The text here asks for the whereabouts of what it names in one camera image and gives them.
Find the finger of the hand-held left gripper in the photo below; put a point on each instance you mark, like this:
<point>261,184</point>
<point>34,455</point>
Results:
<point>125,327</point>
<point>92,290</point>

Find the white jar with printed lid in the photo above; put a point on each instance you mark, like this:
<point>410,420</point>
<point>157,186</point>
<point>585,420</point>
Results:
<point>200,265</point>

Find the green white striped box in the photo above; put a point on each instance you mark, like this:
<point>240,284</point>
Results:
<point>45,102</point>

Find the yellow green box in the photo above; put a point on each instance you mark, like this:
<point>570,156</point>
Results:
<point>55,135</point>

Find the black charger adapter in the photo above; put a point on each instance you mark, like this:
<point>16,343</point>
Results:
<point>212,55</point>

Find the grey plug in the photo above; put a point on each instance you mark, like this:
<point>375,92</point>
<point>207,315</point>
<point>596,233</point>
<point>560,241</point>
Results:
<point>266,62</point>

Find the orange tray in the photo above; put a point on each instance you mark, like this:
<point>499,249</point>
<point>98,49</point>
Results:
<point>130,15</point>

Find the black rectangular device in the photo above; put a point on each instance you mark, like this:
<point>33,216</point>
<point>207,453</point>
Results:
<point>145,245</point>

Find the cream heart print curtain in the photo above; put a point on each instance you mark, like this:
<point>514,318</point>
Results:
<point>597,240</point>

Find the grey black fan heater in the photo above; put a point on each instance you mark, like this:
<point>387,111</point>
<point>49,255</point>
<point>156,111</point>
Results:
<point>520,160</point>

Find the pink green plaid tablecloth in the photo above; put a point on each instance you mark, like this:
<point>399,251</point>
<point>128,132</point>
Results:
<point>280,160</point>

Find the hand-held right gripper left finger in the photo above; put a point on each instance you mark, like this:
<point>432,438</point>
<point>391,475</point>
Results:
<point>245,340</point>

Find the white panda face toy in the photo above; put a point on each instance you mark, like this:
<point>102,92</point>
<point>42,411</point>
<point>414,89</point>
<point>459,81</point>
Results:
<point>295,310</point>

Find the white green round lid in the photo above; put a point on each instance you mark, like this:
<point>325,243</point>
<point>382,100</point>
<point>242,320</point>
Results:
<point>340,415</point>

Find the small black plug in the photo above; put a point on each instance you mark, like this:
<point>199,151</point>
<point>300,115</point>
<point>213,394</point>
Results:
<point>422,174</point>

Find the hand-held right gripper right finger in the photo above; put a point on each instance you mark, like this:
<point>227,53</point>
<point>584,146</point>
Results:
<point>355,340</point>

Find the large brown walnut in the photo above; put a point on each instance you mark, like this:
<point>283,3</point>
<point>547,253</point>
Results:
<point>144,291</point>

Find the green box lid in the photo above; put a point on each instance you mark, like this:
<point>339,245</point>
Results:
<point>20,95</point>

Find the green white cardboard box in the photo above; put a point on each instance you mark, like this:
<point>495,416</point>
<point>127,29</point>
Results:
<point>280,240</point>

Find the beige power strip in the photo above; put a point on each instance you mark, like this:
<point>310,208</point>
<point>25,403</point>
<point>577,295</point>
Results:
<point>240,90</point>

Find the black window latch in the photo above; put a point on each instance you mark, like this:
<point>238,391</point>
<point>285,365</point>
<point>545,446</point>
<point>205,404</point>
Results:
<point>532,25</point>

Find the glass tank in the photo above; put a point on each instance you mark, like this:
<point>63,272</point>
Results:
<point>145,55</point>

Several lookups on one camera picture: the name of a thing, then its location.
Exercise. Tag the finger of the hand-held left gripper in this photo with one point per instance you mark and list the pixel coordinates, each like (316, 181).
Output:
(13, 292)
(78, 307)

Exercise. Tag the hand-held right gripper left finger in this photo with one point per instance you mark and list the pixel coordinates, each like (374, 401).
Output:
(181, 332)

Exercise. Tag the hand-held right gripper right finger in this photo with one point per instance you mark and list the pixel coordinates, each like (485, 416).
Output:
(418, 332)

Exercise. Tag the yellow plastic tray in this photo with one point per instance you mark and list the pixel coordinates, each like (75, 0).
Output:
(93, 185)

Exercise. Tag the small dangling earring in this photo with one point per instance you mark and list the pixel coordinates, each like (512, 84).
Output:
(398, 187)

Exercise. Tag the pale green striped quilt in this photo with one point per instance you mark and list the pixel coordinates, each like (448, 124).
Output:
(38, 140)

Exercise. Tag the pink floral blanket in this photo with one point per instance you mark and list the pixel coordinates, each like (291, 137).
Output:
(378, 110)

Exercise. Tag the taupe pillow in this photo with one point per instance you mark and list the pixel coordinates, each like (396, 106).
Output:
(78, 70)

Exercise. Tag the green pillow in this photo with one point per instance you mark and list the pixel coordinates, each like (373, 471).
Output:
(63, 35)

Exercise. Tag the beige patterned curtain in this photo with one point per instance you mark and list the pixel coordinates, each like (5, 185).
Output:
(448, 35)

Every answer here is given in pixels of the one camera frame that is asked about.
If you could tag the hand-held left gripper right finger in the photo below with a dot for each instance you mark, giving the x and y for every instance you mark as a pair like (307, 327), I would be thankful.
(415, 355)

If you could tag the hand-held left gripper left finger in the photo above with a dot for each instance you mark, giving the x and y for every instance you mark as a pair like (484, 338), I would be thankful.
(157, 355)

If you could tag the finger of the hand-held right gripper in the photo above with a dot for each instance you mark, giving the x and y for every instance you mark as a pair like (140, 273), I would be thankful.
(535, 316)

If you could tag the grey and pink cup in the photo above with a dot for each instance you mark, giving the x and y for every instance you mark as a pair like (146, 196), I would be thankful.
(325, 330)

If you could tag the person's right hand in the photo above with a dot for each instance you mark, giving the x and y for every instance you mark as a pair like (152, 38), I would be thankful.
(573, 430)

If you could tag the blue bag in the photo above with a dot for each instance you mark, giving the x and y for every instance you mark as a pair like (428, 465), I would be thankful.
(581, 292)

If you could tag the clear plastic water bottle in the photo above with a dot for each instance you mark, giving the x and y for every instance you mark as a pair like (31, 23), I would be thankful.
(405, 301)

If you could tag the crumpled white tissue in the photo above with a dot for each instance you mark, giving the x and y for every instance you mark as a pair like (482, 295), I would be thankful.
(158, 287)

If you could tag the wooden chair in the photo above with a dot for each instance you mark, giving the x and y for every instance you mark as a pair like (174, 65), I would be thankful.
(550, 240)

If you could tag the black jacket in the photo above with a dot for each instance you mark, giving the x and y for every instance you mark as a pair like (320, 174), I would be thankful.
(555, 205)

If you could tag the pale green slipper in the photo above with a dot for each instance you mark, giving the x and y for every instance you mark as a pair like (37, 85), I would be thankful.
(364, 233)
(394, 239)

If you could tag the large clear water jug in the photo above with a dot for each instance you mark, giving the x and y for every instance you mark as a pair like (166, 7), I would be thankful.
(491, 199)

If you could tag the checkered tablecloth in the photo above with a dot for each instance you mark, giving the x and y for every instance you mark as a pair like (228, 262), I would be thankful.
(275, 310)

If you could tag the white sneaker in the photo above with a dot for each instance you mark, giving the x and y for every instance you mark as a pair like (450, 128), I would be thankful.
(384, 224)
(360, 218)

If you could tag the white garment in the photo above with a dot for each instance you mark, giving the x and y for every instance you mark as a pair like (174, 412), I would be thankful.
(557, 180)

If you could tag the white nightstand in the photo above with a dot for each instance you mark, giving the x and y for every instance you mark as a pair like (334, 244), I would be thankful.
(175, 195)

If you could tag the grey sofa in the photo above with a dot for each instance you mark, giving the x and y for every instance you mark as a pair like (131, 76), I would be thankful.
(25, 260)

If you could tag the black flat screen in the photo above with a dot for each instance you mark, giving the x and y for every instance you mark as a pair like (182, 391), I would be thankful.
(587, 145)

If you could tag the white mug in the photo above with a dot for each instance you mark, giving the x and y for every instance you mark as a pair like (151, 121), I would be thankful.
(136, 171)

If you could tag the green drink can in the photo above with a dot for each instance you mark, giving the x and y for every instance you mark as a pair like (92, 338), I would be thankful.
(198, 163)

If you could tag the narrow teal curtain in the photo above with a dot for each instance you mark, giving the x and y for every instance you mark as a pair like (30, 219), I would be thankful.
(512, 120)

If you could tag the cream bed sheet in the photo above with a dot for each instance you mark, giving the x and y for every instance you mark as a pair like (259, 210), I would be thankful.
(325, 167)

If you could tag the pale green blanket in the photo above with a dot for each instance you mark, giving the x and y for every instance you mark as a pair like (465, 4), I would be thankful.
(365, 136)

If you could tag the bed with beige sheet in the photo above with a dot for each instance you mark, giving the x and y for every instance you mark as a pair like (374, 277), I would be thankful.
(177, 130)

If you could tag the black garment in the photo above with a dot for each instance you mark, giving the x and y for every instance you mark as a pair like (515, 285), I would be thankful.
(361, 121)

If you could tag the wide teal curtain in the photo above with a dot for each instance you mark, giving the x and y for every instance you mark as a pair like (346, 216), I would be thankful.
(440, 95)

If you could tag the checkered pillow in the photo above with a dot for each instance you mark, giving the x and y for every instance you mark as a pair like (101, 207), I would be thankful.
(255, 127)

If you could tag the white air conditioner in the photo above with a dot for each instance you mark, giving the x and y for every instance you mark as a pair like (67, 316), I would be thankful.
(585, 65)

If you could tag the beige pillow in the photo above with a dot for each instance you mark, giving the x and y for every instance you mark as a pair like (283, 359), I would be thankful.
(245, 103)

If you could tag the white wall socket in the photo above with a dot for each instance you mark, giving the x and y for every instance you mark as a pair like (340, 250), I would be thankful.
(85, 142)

━━━━━━

-- Task requirements --
An exact copy of the lines above, from the one containing "<point>25,403</point>" down to the one containing "<point>145,55</point>" and including both, is the whole answer; retype it and nothing else.

-- Task solution --
<point>25,403</point>
<point>577,295</point>
Results:
<point>240,90</point>

Find the black window latch in the photo above; put a point on each instance you mark, like this:
<point>238,391</point>
<point>285,365</point>
<point>545,446</point>
<point>205,404</point>
Results:
<point>532,25</point>

Find the glass tank in the photo above; put a point on each instance you mark, like this:
<point>63,272</point>
Results:
<point>145,55</point>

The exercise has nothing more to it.